Die verfehlte Stadtplanungspolitik Berlins der vergangenen Jahrzehnte ist
hier unübersehbar.
Inmitten der Trostlosigkeit dieses blitzblanken, weißen Kolonialstils in
Berlins historischer Mitte, der sich offenbar für die Oberklasse des
Wohnens empfiehlt, hat ein einzigartiges Baudenkmal überlebt: ein 1969 nach
Plänen des Architekten Richard Paulick im Garten des Kronprinzenpalais
erbautes dreistöckiges Oktagon mit zwei rundum verglasten Obergeschossen
und einer prächtigen Eingangstür zum Souterrain, die aus der im Zweiten
Weltkrieg zerbombten Bauakademie von Karl Friedrich Schinkel stammt.
In diesem extravaganten Hybrid aus DDR-Moderne und Spätklassizismus feierte
einst die Nomenklatura mit ihren Gästen. Jetzt fällt der modernistischen
Folly die Rolle des kleinen gallischen Dorfes zu, das dem Imperium (der
Investoren) trotzt. Denn hier residiert seit zehn Jahren Deutschlands
hipster Kunstverein, der Schinkel Pavillon.
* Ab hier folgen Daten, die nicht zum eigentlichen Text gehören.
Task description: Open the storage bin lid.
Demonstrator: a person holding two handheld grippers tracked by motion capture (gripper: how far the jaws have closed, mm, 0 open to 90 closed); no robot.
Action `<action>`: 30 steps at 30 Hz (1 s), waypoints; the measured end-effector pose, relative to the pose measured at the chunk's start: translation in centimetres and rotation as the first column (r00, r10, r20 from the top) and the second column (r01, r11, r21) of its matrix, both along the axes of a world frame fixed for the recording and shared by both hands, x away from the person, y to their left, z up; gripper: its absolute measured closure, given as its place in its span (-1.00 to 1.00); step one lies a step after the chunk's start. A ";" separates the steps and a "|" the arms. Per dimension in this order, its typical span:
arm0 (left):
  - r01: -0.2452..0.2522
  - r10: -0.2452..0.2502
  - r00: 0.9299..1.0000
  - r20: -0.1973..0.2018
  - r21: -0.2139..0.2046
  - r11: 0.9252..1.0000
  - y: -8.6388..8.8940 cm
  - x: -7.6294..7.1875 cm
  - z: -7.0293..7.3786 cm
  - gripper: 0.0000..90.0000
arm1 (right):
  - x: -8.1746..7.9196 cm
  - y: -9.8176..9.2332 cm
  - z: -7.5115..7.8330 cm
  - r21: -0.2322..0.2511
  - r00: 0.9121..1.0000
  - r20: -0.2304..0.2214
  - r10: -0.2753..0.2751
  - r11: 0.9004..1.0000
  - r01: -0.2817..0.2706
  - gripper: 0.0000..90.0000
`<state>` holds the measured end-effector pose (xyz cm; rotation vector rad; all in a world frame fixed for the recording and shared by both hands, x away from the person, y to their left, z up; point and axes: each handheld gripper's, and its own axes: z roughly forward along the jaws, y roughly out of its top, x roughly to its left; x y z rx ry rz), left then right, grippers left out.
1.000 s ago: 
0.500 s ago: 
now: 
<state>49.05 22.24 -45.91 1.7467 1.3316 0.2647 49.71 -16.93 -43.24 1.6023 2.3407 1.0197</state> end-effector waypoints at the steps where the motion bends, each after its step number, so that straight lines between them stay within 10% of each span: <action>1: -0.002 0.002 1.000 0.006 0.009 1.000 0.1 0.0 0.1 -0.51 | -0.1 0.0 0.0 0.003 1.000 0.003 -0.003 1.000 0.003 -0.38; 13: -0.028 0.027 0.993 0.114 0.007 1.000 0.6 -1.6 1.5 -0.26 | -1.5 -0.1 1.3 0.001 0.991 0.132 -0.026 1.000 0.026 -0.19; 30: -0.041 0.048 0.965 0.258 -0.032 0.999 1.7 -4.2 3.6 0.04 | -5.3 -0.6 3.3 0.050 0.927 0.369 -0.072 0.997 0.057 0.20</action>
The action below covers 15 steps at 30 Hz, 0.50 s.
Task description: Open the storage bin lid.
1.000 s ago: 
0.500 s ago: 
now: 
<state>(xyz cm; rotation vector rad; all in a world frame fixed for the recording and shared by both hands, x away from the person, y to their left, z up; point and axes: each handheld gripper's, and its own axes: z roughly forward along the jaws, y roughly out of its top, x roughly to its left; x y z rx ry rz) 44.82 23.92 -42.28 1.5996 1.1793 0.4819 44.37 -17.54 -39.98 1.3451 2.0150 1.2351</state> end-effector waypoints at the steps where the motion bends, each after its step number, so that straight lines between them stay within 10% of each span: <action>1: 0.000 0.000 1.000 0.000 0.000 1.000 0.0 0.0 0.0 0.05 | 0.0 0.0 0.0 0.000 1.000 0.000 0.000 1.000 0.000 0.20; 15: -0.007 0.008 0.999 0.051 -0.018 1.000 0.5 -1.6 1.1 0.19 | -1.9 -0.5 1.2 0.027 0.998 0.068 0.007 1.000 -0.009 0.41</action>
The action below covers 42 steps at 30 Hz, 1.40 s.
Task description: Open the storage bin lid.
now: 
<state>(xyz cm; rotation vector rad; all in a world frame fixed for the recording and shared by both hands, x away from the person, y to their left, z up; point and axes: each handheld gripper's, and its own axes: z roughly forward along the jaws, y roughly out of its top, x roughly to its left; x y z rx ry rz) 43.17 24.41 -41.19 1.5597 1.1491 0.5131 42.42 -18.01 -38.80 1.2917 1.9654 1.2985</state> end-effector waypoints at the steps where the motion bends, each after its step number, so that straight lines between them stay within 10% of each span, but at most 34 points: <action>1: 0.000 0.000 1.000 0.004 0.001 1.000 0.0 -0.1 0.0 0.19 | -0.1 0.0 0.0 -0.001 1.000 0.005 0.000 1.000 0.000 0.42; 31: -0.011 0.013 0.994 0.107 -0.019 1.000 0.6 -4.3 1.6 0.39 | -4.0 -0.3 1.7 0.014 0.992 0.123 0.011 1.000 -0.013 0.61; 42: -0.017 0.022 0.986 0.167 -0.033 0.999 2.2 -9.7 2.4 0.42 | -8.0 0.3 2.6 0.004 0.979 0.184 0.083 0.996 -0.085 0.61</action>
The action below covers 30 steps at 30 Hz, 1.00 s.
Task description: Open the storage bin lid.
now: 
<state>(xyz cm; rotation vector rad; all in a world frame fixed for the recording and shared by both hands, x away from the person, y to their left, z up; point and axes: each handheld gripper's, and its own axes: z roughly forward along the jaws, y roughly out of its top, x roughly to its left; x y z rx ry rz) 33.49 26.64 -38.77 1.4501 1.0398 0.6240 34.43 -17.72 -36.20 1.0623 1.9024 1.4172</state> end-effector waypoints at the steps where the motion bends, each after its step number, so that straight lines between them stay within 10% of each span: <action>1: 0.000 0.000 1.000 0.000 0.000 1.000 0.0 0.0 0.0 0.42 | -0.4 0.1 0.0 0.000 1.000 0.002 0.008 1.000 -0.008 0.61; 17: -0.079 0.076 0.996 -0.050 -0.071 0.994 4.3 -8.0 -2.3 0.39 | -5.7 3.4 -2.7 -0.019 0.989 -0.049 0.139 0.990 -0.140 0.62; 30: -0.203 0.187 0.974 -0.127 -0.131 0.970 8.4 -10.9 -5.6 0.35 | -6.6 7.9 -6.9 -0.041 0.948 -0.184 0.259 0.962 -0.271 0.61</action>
Besser sagt man: logiert, denn es ist keineswegs ausgemacht, dass die
Plattform für zeitgenössische Skulptur, Installation und Medienkunst hier
sicher fortbestehen kann. Obwohl der Ort für Nina Pohl, anders als für ihre
Nachbarn, kein wohlfeiles Werbeargument ist. Die Künstlerin und Leiterin
des Schinkel Pavillons sieht sich in der Verantwortung für ein nationales
kulturelles Erbe. Mit ihrer Initiative erhält sie nicht nur eines der
wenigen verbliebenen Architekturdenkmale der DDR in Berlin. Sie bezieht
sich zudem dezidiert auf das Kronprinzenpalais als weltweit erstes Museum
für zeitgenössische Kunst.
1919 hatte der Direktor der Nationalgalerie, Ludwig Justi, im
Kronprinzenpalais mit zeitgenössischer Kunst der Berliner Sezession und der
Brücke-Expressionisten die Galerie der Lebenden eröffnet. Sie diente Alfred
Barr als Vorbild für New Yorks Museum of Modern Art. „Dieses wunderbar
verrückte Gartenhaus muss der Kunst einfach erhalten bleiben“, sagt Pohl.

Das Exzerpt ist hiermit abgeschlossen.